# [TASK STATEMENT]
Range to copy from the entries below: the line containing "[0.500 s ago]" through the line containing "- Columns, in", inclusive. Retype only those lines, exactly, without any images.

[Stored records]
########################################

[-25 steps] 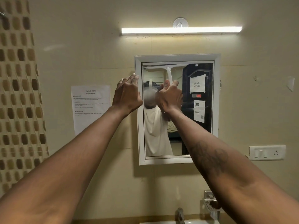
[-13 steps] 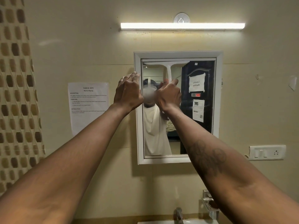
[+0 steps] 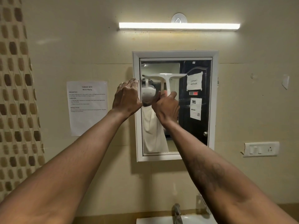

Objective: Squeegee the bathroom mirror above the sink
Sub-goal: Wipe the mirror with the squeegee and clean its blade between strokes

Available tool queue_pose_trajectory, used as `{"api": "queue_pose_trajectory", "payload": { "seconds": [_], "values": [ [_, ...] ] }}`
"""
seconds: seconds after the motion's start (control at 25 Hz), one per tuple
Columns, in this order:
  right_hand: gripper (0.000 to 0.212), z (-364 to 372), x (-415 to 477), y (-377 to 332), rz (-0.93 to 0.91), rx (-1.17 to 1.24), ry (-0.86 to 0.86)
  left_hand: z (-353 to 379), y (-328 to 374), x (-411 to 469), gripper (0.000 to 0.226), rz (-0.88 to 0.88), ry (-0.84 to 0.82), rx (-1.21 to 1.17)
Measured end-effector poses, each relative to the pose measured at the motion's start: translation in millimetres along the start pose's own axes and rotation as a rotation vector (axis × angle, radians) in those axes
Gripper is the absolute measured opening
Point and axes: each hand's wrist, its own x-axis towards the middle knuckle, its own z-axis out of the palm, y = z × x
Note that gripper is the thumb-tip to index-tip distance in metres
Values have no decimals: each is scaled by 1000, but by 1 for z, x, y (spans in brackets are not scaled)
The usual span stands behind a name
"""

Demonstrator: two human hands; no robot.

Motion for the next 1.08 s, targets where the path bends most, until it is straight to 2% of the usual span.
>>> {"api": "queue_pose_trajectory", "payload": {
  "seconds": [0.12, 0.32, 0.52, 0.8, 0.96, 1.08],
  "values": [
    [27, -5, 25, -16, -52, -7, 85, -4, -3, 1, 70, -6, 6, 6],
    [31, 1, 52, -22, -71, -61, 134, -3, -11, 3, 69, -17, 18, 19],
    [33, 9, 51, -21, -21, -37, 107, 3, -20, 5, 70, -30, 30, 21],
    [26, 10, -2, 9, 5, -64, -63, 17, -13, -5, 71, -13, -20, 17],
    [24, 4, 20, -8, -34, -14, 11, 14, -9, 0, 69, 2, 1, -1],
    [33, 5, 45, -20, -61, -9, 104, 14, -12, 2, 68, 0, 16, -4]
  ]
}}
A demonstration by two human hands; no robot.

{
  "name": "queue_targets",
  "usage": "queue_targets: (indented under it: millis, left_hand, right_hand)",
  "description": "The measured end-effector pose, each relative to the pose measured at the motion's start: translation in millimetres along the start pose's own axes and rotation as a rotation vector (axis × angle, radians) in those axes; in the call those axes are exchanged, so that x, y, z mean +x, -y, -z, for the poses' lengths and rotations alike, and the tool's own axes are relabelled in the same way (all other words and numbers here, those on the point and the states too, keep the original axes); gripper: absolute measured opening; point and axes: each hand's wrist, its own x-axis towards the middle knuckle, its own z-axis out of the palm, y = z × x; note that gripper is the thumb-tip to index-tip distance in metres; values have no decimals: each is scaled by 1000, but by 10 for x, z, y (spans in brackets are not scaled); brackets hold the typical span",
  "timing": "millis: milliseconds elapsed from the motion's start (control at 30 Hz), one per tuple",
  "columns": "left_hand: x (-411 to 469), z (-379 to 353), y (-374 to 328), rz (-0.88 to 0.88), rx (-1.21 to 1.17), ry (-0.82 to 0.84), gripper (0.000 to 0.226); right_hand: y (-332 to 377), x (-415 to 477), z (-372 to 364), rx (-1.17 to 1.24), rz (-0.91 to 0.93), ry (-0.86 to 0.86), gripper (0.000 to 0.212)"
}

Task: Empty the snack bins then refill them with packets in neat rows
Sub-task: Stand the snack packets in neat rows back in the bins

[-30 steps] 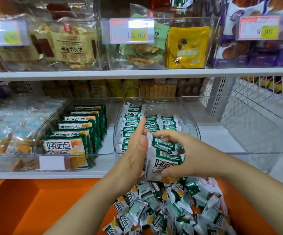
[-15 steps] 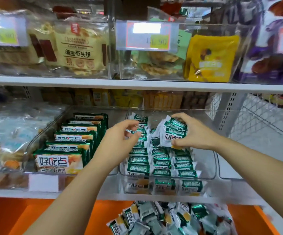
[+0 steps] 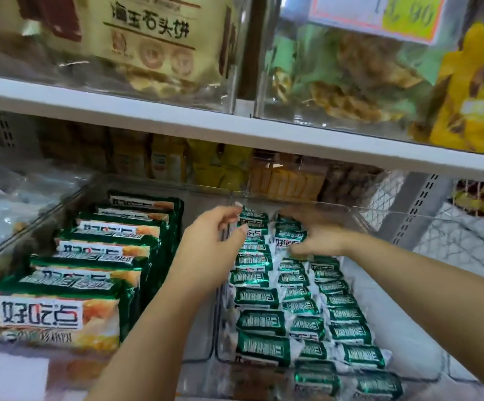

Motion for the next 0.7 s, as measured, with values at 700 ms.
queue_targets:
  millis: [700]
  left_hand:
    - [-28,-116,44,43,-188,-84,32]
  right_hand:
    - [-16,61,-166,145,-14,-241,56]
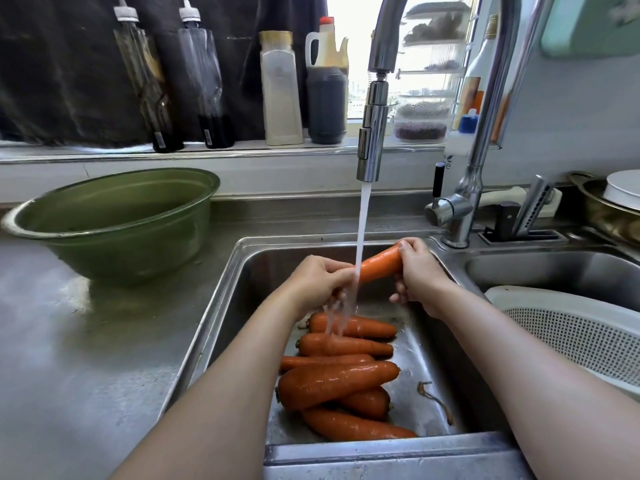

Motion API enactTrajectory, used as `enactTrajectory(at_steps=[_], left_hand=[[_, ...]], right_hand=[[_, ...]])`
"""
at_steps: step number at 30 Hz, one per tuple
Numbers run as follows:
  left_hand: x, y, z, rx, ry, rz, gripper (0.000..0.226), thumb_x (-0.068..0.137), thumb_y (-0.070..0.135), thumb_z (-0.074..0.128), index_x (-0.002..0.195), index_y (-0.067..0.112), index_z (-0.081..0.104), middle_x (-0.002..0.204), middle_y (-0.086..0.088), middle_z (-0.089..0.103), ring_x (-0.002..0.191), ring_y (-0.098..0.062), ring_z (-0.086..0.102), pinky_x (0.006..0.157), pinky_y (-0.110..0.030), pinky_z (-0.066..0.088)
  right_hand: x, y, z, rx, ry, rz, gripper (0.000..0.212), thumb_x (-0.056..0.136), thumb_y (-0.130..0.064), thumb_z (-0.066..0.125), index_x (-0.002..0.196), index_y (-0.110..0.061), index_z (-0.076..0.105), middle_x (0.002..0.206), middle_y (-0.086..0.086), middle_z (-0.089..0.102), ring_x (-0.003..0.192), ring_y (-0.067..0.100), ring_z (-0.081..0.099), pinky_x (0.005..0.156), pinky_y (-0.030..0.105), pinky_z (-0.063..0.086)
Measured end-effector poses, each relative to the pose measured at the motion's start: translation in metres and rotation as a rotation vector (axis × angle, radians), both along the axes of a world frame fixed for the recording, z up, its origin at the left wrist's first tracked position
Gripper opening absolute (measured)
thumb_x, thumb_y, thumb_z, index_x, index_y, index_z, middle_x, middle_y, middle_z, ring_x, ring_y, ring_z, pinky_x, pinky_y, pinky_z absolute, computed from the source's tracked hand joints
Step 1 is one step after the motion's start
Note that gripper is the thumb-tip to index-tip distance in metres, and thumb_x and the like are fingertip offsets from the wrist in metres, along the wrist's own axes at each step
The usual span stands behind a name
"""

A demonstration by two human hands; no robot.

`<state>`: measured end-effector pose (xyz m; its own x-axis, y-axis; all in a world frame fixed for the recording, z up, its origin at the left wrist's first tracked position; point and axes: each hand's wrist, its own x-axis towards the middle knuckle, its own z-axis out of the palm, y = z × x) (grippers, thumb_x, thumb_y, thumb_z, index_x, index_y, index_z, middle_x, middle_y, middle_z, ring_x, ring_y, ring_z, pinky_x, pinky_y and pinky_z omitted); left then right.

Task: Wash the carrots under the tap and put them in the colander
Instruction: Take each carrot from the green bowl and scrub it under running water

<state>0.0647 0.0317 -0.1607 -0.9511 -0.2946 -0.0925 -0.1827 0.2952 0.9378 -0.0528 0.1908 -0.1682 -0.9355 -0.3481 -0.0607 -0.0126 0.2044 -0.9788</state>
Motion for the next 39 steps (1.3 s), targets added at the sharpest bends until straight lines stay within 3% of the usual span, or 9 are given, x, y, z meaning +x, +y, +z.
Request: enactTrajectory(at_steps=[4,8,14,17,20,26,31,34,39], left_hand=[[0.001,-0.008,-0.002,-0.008,-0.113,-0.169,0.027,0.105,0.012,0.055,0.125,0.016,0.072,0.089,-0.003,0.075,0.078,-0.009,0.067,0.075,-0.026,0.054],[-0.001,0.003,-0.001,-0.051,-0.037,-0.005,0.031,0.109,0.017,0.048,0.134,0.019,0.066,0.079,0.006,0.075,0.066,-0.007,0.061,0.065,-0.023,0.052],[-0.012,0.034,0.004,-0.065,0.042,0.095,0.032,0.105,0.010,0.047,0.101,-0.004,0.076,0.078,-0.014,0.075,0.050,-0.011,0.054,0.057,-0.027,0.047],[-0.007,0.038,0.009,0.070,-0.044,-0.052,0.024,0.106,0.004,0.048,0.117,0.005,0.070,0.087,-0.016,0.067,0.055,-0.006,0.057,0.056,-0.019,0.047],[0.001,0.032,0.010,0.118,-0.076,-0.132,0.027,0.105,-0.001,0.045,0.111,0.011,0.068,0.093,-0.009,0.065,0.061,-0.002,0.058,0.059,-0.015,0.049],[-0.007,0.026,0.004,-0.162,0.025,0.171,0.030,0.111,0.025,0.040,0.103,0.019,0.069,0.089,-0.004,0.069,0.081,-0.018,0.065,0.073,-0.031,0.054],[-0.001,0.033,0.007,-0.103,-0.012,-0.016,0.023,0.106,0.014,0.048,0.109,0.020,0.071,0.083,-0.004,0.066,0.073,-0.013,0.058,0.074,-0.029,0.051],[-0.002,0.037,0.010,-0.111,0.021,0.044,0.029,0.107,0.012,0.043,0.101,0.020,0.069,0.080,-0.004,0.065,0.071,-0.016,0.058,0.070,-0.031,0.052],[-0.009,0.042,0.004,-0.250,0.038,0.188,0.029,0.108,0.022,0.040,0.102,0.014,0.067,0.095,-0.009,0.072,0.088,-0.029,0.067,0.087,-0.043,0.058]], right_hand=[[0.001,0.001,-0.002,0.027,-0.017,0.011,0.021,0.112,-0.035,0.034,0.122,-0.024,0.049,0.084,0.013,0.045,0.047,0.018,0.045,0.044,0.036,0.055],[-0.001,-0.001,0.000,0.007,-0.040,-0.014,0.023,0.112,-0.039,0.035,0.124,-0.023,0.046,0.086,0.013,0.046,0.048,0.018,0.046,0.047,0.038,0.057],[-0.010,0.007,-0.002,-0.006,-0.124,-0.109,0.024,0.112,-0.040,0.031,0.121,-0.023,0.045,0.085,0.012,0.043,0.050,0.019,0.042,0.044,0.036,0.055],[-0.013,0.010,-0.004,0.026,-0.092,-0.129,0.024,0.112,-0.040,0.031,0.121,-0.024,0.046,0.089,0.011,0.044,0.054,0.020,0.043,0.047,0.039,0.056],[-0.013,0.009,-0.005,0.049,-0.058,-0.113,0.026,0.112,-0.040,0.032,0.122,-0.023,0.047,0.091,0.010,0.045,0.054,0.020,0.045,0.043,0.037,0.056],[-0.006,-0.001,-0.001,0.052,0.019,-0.094,0.026,0.109,-0.045,0.038,0.120,-0.023,0.047,0.093,0.013,0.049,0.056,0.023,0.053,0.049,0.042,0.058],[-0.004,0.004,0.002,0.055,0.000,-0.130,0.023,0.111,-0.042,0.034,0.123,-0.026,0.045,0.089,0.010,0.047,0.056,0.022,0.050,0.053,0.047,0.060],[-0.003,0.004,0.003,0.057,-0.002,-0.139,0.025,0.111,-0.043,0.035,0.121,-0.023,0.045,0.088,0.010,0.048,0.056,0.022,0.051,0.052,0.045,0.060],[-0.001,0.003,0.004,0.054,-0.015,-0.153,0.026,0.110,-0.045,0.036,0.121,-0.022,0.046,0.090,0.010,0.049,0.059,0.022,0.052,0.046,0.040,0.057]])
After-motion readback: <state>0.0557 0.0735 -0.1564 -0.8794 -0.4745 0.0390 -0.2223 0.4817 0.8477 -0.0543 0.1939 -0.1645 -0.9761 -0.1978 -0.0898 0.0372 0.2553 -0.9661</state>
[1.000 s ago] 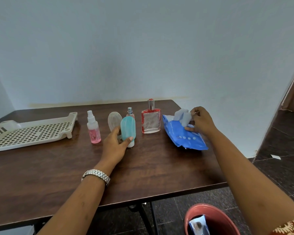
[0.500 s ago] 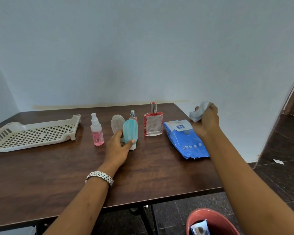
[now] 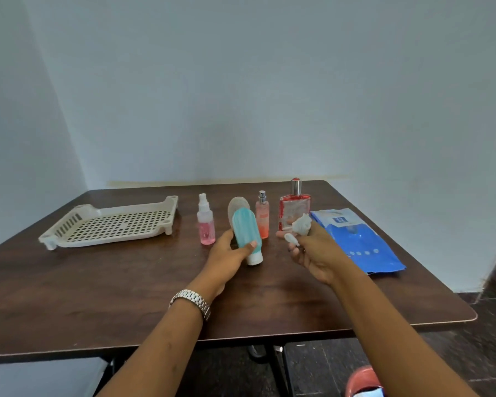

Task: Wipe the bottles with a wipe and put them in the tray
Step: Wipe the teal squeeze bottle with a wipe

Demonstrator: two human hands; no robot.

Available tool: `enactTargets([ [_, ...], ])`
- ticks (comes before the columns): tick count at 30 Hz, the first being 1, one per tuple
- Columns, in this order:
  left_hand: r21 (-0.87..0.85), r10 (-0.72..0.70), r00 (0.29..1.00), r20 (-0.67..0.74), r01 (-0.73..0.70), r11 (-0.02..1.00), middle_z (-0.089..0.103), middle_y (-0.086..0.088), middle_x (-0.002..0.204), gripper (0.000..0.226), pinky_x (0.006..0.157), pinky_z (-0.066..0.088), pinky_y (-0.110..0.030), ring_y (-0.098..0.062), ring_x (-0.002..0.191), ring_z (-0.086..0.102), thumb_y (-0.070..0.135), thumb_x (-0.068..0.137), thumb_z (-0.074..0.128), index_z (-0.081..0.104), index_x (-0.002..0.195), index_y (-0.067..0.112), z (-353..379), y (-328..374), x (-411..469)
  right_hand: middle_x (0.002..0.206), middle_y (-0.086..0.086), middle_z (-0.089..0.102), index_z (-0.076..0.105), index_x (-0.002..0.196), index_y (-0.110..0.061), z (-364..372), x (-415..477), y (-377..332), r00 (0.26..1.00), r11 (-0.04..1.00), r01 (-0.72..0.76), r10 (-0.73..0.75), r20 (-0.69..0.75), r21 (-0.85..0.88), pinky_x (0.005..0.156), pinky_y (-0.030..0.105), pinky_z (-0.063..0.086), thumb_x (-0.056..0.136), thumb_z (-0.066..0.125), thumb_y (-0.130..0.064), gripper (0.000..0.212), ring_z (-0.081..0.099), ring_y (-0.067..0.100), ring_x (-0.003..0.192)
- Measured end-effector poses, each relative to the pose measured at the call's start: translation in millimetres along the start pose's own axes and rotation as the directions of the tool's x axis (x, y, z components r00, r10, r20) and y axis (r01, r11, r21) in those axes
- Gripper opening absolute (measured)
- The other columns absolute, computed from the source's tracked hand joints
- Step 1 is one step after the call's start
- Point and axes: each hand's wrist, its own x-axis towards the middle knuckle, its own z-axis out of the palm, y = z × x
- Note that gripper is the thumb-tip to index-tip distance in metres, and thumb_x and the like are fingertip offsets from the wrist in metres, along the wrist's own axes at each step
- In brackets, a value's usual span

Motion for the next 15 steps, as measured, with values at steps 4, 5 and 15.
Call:
enactTargets([
  [4, -0.064, -0.025, 0.996, 0.091, 0.031, 0.997, 0.063, -0.001, 0.119, 0.032, 0.079, 0.050, -0.022, -0.012, 0.103, 0.061, 0.018, 0.092, 0.063, 0.053, 0.122, 0.018, -13, -2, -3, 0.094, 0.018, 0.062, 0.060, 0.093, -0.002, 12, 4, 10, 0.997, 0.982, 0.043, -0.055, -0.057, -0.183, 0.056, 0.020, 0.055, 0.088, 0.049, 0.011, 0.017, 0.061, 0.011, 0.064],
  [5, -0.076, -0.018, 0.995, 0.101, 0.026, 0.997, 0.064, -0.002, 0.119, 0.032, 0.079, 0.051, -0.022, -0.013, 0.104, 0.062, 0.018, 0.092, 0.063, 0.053, 0.122, 0.017, -13, -3, -3, 0.094, 0.017, 0.063, 0.061, 0.098, 0.001, 15, 3, 10, 0.997, 0.975, 0.052, -0.064, -0.051, -0.214, 0.064, 0.021, 0.056, 0.088, 0.049, 0.010, 0.019, 0.064, 0.013, 0.072],
  [15, -0.154, 0.064, 0.993, 0.097, -0.049, 0.987, 0.061, 0.009, 0.110, 0.031, 0.082, 0.051, -0.015, -0.002, 0.102, 0.059, 0.013, 0.091, 0.063, 0.049, 0.117, 0.023, -16, -7, -11, 0.124, 0.009, 0.058, 0.066, 0.108, -0.010, 20, -4, 12, 0.986, 0.918, 0.164, -0.152, 0.061, -0.361, 0.094, 0.038, 0.050, 0.092, 0.046, 0.002, 0.028, 0.057, 0.019, 0.112],
])
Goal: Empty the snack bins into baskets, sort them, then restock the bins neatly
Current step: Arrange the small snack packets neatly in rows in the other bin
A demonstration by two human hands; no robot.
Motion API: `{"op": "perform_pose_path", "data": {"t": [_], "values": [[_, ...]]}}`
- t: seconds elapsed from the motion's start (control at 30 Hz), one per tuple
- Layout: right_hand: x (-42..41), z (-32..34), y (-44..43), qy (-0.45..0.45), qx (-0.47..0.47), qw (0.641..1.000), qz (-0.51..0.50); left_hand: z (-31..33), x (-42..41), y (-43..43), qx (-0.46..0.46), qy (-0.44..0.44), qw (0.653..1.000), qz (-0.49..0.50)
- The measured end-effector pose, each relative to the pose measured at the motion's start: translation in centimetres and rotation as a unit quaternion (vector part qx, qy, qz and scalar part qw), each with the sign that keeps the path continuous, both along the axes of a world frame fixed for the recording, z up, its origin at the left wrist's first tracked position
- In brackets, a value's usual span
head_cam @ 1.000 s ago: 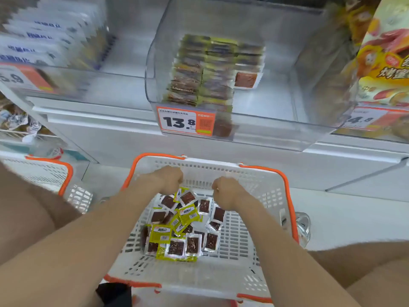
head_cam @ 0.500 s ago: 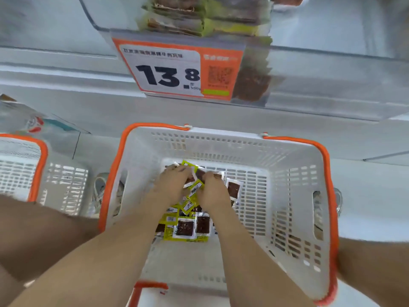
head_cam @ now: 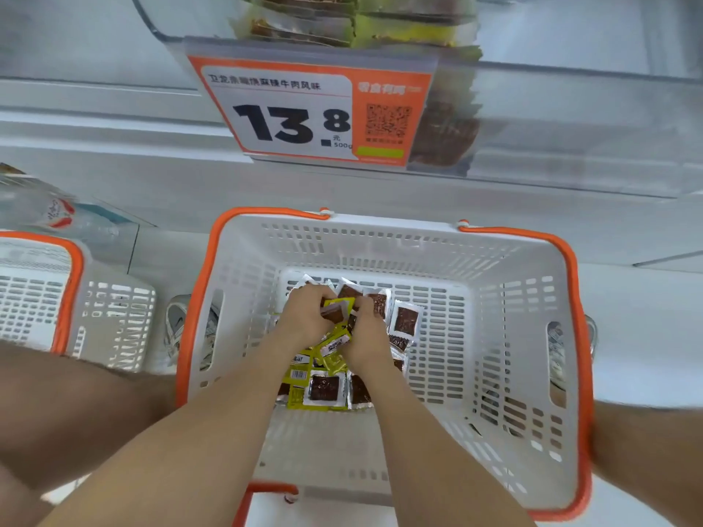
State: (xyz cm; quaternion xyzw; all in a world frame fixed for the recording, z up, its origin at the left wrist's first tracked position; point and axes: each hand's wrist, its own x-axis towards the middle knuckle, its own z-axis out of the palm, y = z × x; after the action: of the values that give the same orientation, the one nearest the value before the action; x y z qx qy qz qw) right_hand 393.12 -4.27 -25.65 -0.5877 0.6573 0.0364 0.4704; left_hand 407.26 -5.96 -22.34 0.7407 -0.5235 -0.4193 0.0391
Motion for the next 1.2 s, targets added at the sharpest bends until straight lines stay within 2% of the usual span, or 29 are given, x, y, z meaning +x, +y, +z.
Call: {"op": "perform_pose_path", "data": {"t": [0.07, 0.17, 0.23, 0.33, 0.5, 0.6, 0.67, 0.7, 0.73, 0.8, 0.9, 0.93, 1.0, 1.1, 1.2], "values": [[-0.8, -0.1, -0.1, -0.050, 0.027, 0.997, -0.059, 0.1, 0.2, 0.1, -0.004, 0.002, 1.000, 0.002], [-2.3, 0.3, -1.4, -0.086, 0.011, 0.990, -0.107, 0.7, 0.4, 0.1, -0.001, -0.017, 1.000, -0.016], [-3.3, 1.2, -2.8, -0.151, 0.005, 0.978, -0.141, 1.1, 0.5, -0.1, 0.002, -0.043, 0.998, -0.038], [-3.7, 2.8, -4.6, -0.209, 0.026, 0.973, -0.097, 2.0, 0.4, -0.6, -0.005, -0.019, 0.999, -0.047], [-3.7, 6.0, -6.1, -0.139, -0.029, 0.987, 0.077, 4.5, 1.2, -1.7, -0.017, 0.077, 0.994, -0.075], [-3.9, 8.0, -6.1, -0.046, -0.056, 0.994, 0.086, 6.9, 1.8, -1.9, -0.034, 0.095, 0.994, -0.034], [-4.5, 9.1, -6.0, 0.052, -0.076, 0.994, 0.054, 8.3, 1.8, -1.7, -0.069, 0.056, 0.996, -0.003], [-4.8, 9.7, -5.9, 0.053, -0.085, 0.995, 0.010, 9.0, 1.9, -1.5, -0.083, 0.023, 0.996, -0.002], [-5.2, 10.2, -5.9, 0.011, -0.094, 0.994, -0.051, 9.6, 2.1, -1.3, -0.096, -0.017, 0.995, -0.020], [-6.5, 10.9, -5.7, -0.169, -0.096, 0.963, -0.189, 10.9, 2.4, -0.6, -0.105, -0.101, 0.985, -0.093], [-7.3, 12.5, -5.3, -0.339, 0.051, 0.892, -0.294, 11.8, 2.3, 0.1, -0.104, -0.090, 0.981, -0.139], [-7.4, 13.0, -5.3, -0.370, 0.104, 0.870, -0.309, 11.9, 2.2, 0.2, -0.120, -0.072, 0.981, -0.138], [-7.4, 13.2, -5.5, -0.399, 0.159, 0.852, -0.300, 12.1, 1.7, 0.3, -0.134, -0.023, 0.985, -0.109], [-6.9, 12.8, -5.5, -0.407, 0.180, 0.851, -0.279, 13.0, 0.3, 0.1, -0.130, 0.069, 0.988, -0.039], [-6.6, 12.1, -5.4, -0.434, 0.198, 0.828, -0.295, 13.4, -1.0, -0.1, -0.130, 0.153, 0.978, 0.062]]}}
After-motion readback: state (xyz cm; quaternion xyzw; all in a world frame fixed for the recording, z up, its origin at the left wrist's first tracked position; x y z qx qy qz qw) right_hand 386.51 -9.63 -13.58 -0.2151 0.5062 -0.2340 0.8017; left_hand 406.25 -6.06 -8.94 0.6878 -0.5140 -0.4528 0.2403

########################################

# [OUTPUT FOR THIS EXERCISE]
[0.500 s ago] 
[now] 

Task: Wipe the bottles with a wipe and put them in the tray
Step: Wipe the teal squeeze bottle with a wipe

Demonstrator: two human hands; no robot.

Available tool: `enactTargets([ [_, ...], ])`
- ticks (comes before the columns): tick count at 30 Hz, the first being 1, one per tuple
- Columns, in this order:

The answer is now complete.